About the Author:
Once referred to by the International Herald Tribune as “the most well-known expatriate Thai in the world,” Somtow Sucharitkul is no longer an expatriate, since he has returned to Thailand after five decades of wandering the world. He is best known as an award-winning novelist and a composer of operas. Born in Bangkok, Somtow grew up in Europe and was educated at Eton and Cambridge. His first career was in music. His earliest novels were in the science fiction field but he soon began to cross into other genres. In his 1984 novel Vampire Junction, he injected a new literary inventiveness into the horror genre, in the words of Robert Bloch, author of Psycho, “skillfully combining the styles of Stephen King, William Burroughs, and the author of the Revelation to John.” Vampire Junction was voted one of the forty all-time greatest horror books by the Horror Writers’ Association, joining established classics like Frankenstein and Dracula. In the 1990s Somtow became increasingly identified as a uniquely Asian writer with novels such as the semi-autobiographical Jasmine Nights. He won the World Fantasy Award, the highest accolade given in the world of fantastic literature, for his novella The Bird Catcher. After becoming a Buddhist monk for a period in 2001, Somtow decided to refocus his attention on the country of his birth, founding Bangkok’s first international opera company and returning to music,. According to London’s Opera magazine, “in just five years, Somtow has made Bangkok into the operatic hub of Southeast Asia.” His operas on Thai themes, Madana, Mae Naak, and Ayodhya,have been well received by international critics.

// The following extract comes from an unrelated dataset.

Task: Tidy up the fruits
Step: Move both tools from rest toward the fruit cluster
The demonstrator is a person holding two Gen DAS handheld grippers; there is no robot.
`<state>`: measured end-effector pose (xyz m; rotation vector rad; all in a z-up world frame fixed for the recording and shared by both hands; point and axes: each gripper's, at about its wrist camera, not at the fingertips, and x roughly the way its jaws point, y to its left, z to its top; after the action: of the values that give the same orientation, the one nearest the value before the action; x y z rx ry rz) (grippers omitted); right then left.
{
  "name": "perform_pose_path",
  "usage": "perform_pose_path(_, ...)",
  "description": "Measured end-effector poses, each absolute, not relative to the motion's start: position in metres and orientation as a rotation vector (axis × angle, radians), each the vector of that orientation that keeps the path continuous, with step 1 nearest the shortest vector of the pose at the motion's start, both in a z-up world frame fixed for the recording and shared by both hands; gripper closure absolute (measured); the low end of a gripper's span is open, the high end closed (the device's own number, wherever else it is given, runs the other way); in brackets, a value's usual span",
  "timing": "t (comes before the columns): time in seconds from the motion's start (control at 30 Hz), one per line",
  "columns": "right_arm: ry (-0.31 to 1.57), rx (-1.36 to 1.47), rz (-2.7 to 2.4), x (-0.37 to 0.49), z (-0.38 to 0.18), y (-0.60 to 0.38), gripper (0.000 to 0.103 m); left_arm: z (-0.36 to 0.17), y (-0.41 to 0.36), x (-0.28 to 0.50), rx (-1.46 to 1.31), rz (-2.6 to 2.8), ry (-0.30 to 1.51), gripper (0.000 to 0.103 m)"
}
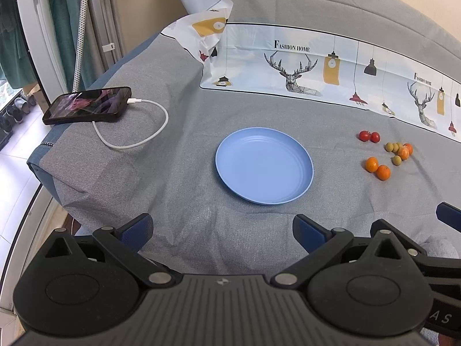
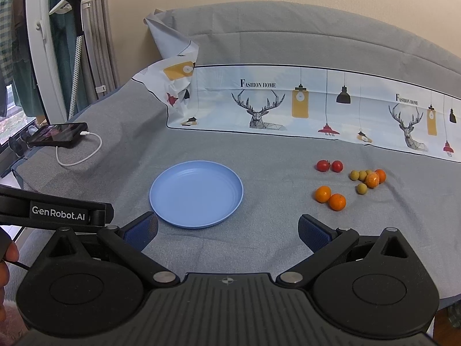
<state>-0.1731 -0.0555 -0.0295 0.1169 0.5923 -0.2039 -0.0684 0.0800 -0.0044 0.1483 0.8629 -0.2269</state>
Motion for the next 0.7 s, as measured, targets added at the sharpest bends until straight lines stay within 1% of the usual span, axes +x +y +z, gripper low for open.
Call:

His most recent opera, The Silent Prince, was premiered in 2010 in Houston, and a fifth opera, Dan no Ura, will premiere in Thailand in the 2013 season. His sixth opera, Midsummer, will premiere in the UK in 2014. He is increasingly in demand as a conductor specializing in opera and in the late-romantic composers like Mahler. His work has been especially lauded for its stylistic authenticity and its lyricism. The orchestra he founded in Bangkok, the Siam Philharmonic, is mounting the first complete Mahler cycle in the region. He is the first recipient of Thailand’s “Distinguished Silpathorn” award, given for an artist who has made and continues to make a major impact on the region’s culture, from Thailand’s Ministry of Culture
From Publishers Weekly:
In a daring synthesis of East and West, the Thai-born Somtow, whose previous books include several horror novels (including the popular Vampire Junction and its sequel, Valentine) spins a fiercely inventive, funny and moving story of a precocious Thai growing up in 1963 on an isolated estate with three eccentric, strict aunts. The 12-year-old narrator, a cunning if naive recluse named Justin, learns the art of adaptation, a skill he will sorely need, from his pet chameleon, Homer. His parents, absent for many years, may be CIA agents in Vietnam; his senile great-grandmother enacts scenes from Hitchcock's Psycho; and each of his aunts is secretly bedding the rakish family doctor. Meanwhile, Justin's treehouse playmate, Virgil, a black American from Georgia, oscillates between vernacular "Black English" and WASP-like diction, puncturing the racial stereotypes and prejudices of his and Justin's two comrades-one Afrikaner, one white American-and of Justin's aunts. The plot includes blackmail, seduction, shamanism; a raunchy metaphysical satire on sex and death; a send-up of the West's exotic image of the East; and a subversive parody of two genres, the coming-of-age novel and the mythic hero's quest. Even if the satire wears thin as incongruities pile up, Somtow's manic comic energy and gift for human drama power a novel of abundant riches.